= Beginning of Section =
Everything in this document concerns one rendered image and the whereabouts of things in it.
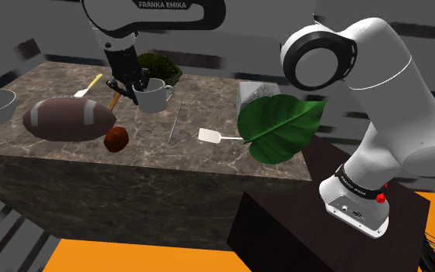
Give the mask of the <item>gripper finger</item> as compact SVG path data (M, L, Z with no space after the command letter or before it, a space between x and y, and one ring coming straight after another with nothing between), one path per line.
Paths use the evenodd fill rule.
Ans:
M127 91L124 87L119 86L119 81L115 78L112 78L111 80L106 81L106 85L111 88L113 91L117 92L118 94L126 94Z
M135 105L139 105L136 93L145 91L148 87L149 80L150 72L148 70L142 70L139 73L133 73L131 75L130 81L127 84L127 91Z

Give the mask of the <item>white mug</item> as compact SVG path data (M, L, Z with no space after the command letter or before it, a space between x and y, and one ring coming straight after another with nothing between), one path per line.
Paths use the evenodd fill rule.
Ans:
M164 111L173 94L173 86L167 85L164 80L150 78L147 89L136 93L138 107L148 114Z

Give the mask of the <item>dark green moss clump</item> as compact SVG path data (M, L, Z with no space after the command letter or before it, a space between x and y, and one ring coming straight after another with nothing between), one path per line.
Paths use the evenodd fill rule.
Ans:
M164 80L167 85L174 86L179 82L182 70L167 56L158 53L143 53L138 56L140 65L147 69L152 78Z

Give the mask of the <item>thin grey rod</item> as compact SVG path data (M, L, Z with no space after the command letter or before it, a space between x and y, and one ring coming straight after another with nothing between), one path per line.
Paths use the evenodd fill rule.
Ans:
M171 129L171 132L170 132L169 137L168 137L168 143L169 143L169 144L172 143L172 137L173 137L173 135L174 135L174 133L175 133L176 124L177 124L177 122L178 122L178 117L179 117L179 115L180 115L180 112L181 112L181 109L182 109L182 105L183 105L183 100L181 100L181 102L180 102L180 104L179 104L177 114L176 114L175 119L174 119L174 122L173 122L173 124L172 124L172 129Z

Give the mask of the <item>red brown ball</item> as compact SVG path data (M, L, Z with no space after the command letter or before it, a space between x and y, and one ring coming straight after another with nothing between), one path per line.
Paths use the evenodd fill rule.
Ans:
M105 135L104 145L109 152L123 150L129 142L129 136L124 127L113 127Z

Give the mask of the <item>brown football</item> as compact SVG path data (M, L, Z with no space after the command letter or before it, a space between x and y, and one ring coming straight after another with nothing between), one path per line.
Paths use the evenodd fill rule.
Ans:
M103 104L85 97L41 100L22 117L26 130L47 141L90 141L104 136L117 118Z

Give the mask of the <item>grey square pot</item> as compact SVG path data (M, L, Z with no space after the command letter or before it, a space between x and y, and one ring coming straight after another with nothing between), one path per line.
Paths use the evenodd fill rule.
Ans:
M240 82L236 93L236 117L239 117L242 109L250 102L261 97L272 97L279 94L281 94L280 88L276 83Z

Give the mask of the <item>large green leaf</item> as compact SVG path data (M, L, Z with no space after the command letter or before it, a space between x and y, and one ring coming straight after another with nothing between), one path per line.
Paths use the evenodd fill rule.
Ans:
M285 162L305 148L317 132L326 102L279 94L247 104L237 118L251 156L264 164Z

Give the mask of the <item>dark robot stand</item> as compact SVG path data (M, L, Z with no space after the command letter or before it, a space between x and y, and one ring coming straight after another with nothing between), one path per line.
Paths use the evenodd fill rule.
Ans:
M373 239L330 215L318 192L349 155L313 137L302 151L311 183L293 195L243 194L227 240L251 272L417 272L435 253L425 237L429 200L391 181L389 227Z

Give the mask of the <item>orange handled tool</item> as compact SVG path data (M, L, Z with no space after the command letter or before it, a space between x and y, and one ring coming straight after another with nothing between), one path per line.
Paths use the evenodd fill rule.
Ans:
M109 110L110 111L112 111L115 108L115 106L117 105L117 102L119 101L121 95L122 94L119 94L119 93L114 91L114 96L113 96L113 99L110 102L110 106L109 106Z

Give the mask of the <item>yellow handled white spatula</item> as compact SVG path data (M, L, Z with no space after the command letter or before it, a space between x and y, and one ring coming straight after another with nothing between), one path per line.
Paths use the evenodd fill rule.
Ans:
M78 90L73 96L74 97L76 97L76 98L81 98L81 97L83 97L87 92L88 92L88 90L101 78L103 76L103 74L102 73L99 73L99 74L97 74L96 76L95 76L95 78L92 80L92 82L85 88L85 89L82 89L82 90Z

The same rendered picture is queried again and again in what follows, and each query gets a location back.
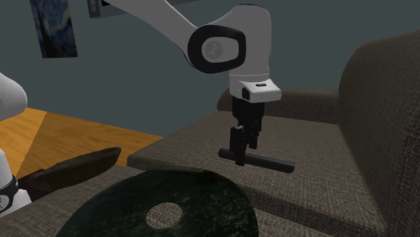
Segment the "brown fabric sofa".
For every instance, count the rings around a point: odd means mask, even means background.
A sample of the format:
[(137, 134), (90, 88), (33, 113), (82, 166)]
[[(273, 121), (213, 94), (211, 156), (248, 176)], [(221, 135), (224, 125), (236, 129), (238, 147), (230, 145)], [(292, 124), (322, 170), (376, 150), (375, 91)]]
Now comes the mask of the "brown fabric sofa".
[(192, 166), (226, 176), (254, 205), (260, 237), (420, 237), (420, 30), (374, 40), (336, 90), (283, 88), (266, 105), (256, 153), (291, 174), (221, 159), (234, 123), (217, 112), (128, 157), (126, 166), (55, 191), (0, 219), (0, 237), (55, 237), (90, 197), (142, 171)]

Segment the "dark green disc with hole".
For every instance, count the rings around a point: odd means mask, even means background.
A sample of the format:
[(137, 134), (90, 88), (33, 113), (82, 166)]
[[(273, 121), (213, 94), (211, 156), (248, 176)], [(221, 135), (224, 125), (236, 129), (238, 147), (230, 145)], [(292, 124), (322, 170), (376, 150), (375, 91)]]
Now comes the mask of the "dark green disc with hole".
[[(180, 206), (179, 221), (152, 228), (149, 210)], [(252, 203), (228, 178), (200, 168), (160, 168), (126, 178), (85, 202), (56, 237), (258, 237)]]

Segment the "black cylinder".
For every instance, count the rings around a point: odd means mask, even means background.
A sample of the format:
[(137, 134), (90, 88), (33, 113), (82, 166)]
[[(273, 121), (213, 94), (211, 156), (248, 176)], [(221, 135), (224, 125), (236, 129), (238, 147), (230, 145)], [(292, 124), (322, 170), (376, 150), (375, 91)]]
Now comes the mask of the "black cylinder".
[(223, 159), (235, 161), (239, 166), (249, 164), (252, 166), (258, 166), (261, 168), (267, 168), (270, 170), (276, 170), (284, 173), (292, 173), (295, 170), (295, 163), (287, 162), (283, 160), (276, 160), (264, 156), (258, 156), (254, 154), (244, 154), (243, 156), (236, 156), (233, 152), (228, 149), (221, 148), (218, 151), (218, 156)]

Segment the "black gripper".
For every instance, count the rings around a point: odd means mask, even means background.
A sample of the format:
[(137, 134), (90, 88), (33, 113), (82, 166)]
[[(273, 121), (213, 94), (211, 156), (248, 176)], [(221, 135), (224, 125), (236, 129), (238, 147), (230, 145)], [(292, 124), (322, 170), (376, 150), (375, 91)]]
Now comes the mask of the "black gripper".
[[(235, 156), (235, 164), (244, 166), (244, 156), (247, 146), (250, 149), (258, 148), (258, 136), (262, 129), (262, 117), (265, 112), (265, 103), (250, 103), (236, 97), (232, 98), (232, 114), (238, 120), (239, 127), (230, 129), (230, 151)], [(247, 137), (243, 126), (255, 125), (246, 129)]]

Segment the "blue wall picture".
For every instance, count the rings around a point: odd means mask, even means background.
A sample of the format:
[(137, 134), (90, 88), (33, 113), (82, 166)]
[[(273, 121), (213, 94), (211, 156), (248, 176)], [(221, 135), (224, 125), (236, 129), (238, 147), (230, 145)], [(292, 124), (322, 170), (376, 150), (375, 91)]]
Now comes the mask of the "blue wall picture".
[(68, 0), (29, 0), (43, 59), (78, 57)]

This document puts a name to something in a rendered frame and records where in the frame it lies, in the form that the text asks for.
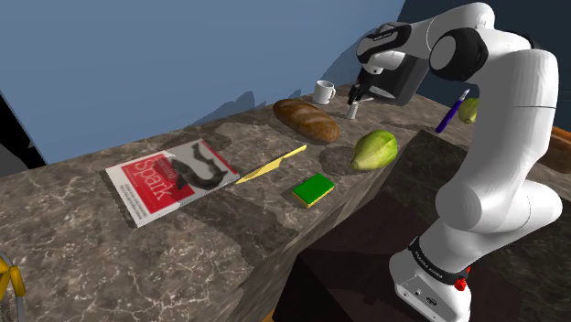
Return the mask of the black kitchen appliance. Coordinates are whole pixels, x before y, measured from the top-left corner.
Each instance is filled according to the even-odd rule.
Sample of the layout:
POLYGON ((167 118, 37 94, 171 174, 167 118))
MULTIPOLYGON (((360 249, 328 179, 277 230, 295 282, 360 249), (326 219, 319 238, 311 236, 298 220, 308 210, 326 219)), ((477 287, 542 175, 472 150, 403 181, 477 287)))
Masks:
POLYGON ((384 70, 378 75, 368 95, 381 102, 404 106, 410 102, 429 71, 429 61, 405 55, 396 70, 384 70))

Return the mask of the white mug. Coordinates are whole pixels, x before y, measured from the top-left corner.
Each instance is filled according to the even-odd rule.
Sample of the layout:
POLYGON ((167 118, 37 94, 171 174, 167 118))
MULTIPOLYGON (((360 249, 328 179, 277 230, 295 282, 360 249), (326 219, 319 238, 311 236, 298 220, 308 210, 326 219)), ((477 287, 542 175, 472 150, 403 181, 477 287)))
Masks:
POLYGON ((335 95, 336 89, 332 82, 327 80, 318 80, 312 94, 312 101, 317 104, 329 104, 335 95))

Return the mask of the brown bread loaf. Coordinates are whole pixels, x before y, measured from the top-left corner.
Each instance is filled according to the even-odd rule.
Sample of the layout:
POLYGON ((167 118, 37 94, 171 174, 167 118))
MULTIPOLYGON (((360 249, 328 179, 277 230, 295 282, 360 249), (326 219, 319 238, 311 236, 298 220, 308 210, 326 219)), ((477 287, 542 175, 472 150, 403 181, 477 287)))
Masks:
POLYGON ((339 138, 339 127, 322 110, 297 99, 283 99, 273 105, 275 117, 305 138, 333 143, 339 138))

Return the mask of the large green ribbed fruit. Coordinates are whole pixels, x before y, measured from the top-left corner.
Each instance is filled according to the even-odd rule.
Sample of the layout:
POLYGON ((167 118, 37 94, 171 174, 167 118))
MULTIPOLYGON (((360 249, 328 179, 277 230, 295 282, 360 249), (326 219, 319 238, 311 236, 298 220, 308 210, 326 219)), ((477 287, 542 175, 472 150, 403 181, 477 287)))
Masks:
POLYGON ((350 167, 373 170, 388 166, 397 156, 395 136, 385 130, 375 130, 363 136, 354 146, 350 167))

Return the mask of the purple pen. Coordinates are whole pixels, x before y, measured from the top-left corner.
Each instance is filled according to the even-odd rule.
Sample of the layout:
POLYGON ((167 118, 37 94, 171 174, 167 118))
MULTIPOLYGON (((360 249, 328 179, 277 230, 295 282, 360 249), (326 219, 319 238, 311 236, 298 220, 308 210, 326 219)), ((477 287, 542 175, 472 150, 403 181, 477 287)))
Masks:
POLYGON ((461 103, 464 102, 464 100, 466 99, 466 96, 469 94, 470 89, 466 89, 457 99, 457 101, 454 103, 454 105, 449 109, 449 111, 447 112, 447 114, 444 116, 444 118, 441 120, 441 122, 439 123, 439 125, 437 126, 437 128, 435 129, 435 132, 440 134, 444 131, 444 129, 447 127, 447 125, 449 124, 449 122, 451 121, 451 119, 453 118, 453 116, 456 114, 456 112, 458 111, 459 106, 461 105, 461 103))

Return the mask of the small green ribbed fruit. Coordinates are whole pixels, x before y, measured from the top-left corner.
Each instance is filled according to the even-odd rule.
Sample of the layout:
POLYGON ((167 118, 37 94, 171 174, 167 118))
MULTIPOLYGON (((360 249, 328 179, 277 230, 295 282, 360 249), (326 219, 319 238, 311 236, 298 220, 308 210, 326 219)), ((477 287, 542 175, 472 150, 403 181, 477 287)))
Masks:
POLYGON ((457 117, 465 124, 473 124, 476 122, 478 114, 478 98, 467 98, 458 107, 457 117))

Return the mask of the green and yellow sponge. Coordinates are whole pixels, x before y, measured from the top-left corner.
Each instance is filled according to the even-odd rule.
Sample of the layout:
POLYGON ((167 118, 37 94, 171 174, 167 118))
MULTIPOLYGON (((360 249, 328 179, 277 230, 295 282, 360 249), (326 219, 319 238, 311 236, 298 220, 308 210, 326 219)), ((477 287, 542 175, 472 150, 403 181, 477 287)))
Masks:
POLYGON ((335 184, 320 173, 308 178, 292 190, 292 195, 306 208, 312 207, 316 202, 326 196, 335 184))

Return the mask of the yellow knife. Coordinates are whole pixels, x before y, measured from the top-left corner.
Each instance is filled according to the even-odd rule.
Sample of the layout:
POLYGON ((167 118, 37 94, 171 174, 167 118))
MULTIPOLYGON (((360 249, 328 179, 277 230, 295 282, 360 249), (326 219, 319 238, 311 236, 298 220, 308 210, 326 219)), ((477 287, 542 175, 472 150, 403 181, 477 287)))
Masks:
POLYGON ((291 157, 291 156, 294 156, 295 154, 298 154, 298 153, 300 153, 300 152, 303 152, 303 151, 305 151, 306 149, 307 149, 307 145, 302 145, 302 146, 300 146, 299 148, 297 148, 297 149, 295 149, 295 150, 293 150, 293 151, 290 151, 290 152, 288 152, 288 153, 286 153, 286 154, 284 154, 284 155, 282 155, 282 156, 279 156, 277 159, 271 161, 270 163, 268 163, 268 164, 266 164, 266 165, 264 165, 264 166, 261 166, 261 167, 255 169, 254 171, 252 171, 251 173, 245 175, 244 177, 241 177, 239 180, 237 180, 237 181, 235 182, 235 184, 241 184, 241 183, 243 183, 243 182, 249 181, 249 180, 251 180, 251 179, 253 179, 253 178, 256 178, 256 177, 259 177, 259 176, 261 176, 261 175, 263 175, 263 174, 266 174, 266 173, 268 173, 268 172, 270 172, 270 171, 272 171, 272 170, 278 168, 278 167, 280 166, 280 164, 281 164, 281 161, 282 161, 283 159, 286 159, 286 158, 289 158, 289 157, 291 157))

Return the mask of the orange-brown block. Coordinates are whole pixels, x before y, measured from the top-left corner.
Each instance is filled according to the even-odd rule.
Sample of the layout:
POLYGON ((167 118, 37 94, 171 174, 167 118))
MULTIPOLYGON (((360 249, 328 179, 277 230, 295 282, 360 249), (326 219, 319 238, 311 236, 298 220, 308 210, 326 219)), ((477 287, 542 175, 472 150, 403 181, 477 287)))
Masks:
POLYGON ((548 150, 539 163, 562 174, 571 173, 571 132, 554 126, 548 150))

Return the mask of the red and white magazine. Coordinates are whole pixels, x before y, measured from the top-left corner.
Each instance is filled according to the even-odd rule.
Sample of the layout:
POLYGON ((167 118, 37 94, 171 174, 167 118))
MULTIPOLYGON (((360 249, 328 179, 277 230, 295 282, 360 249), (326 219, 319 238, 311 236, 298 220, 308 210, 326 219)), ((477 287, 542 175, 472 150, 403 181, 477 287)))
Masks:
POLYGON ((240 178, 199 139, 105 169, 140 228, 240 178))
= End of Section =
— Activity —
Reply with one number, the count of lines in the entries that hold the string "whole".

— Written answer —
10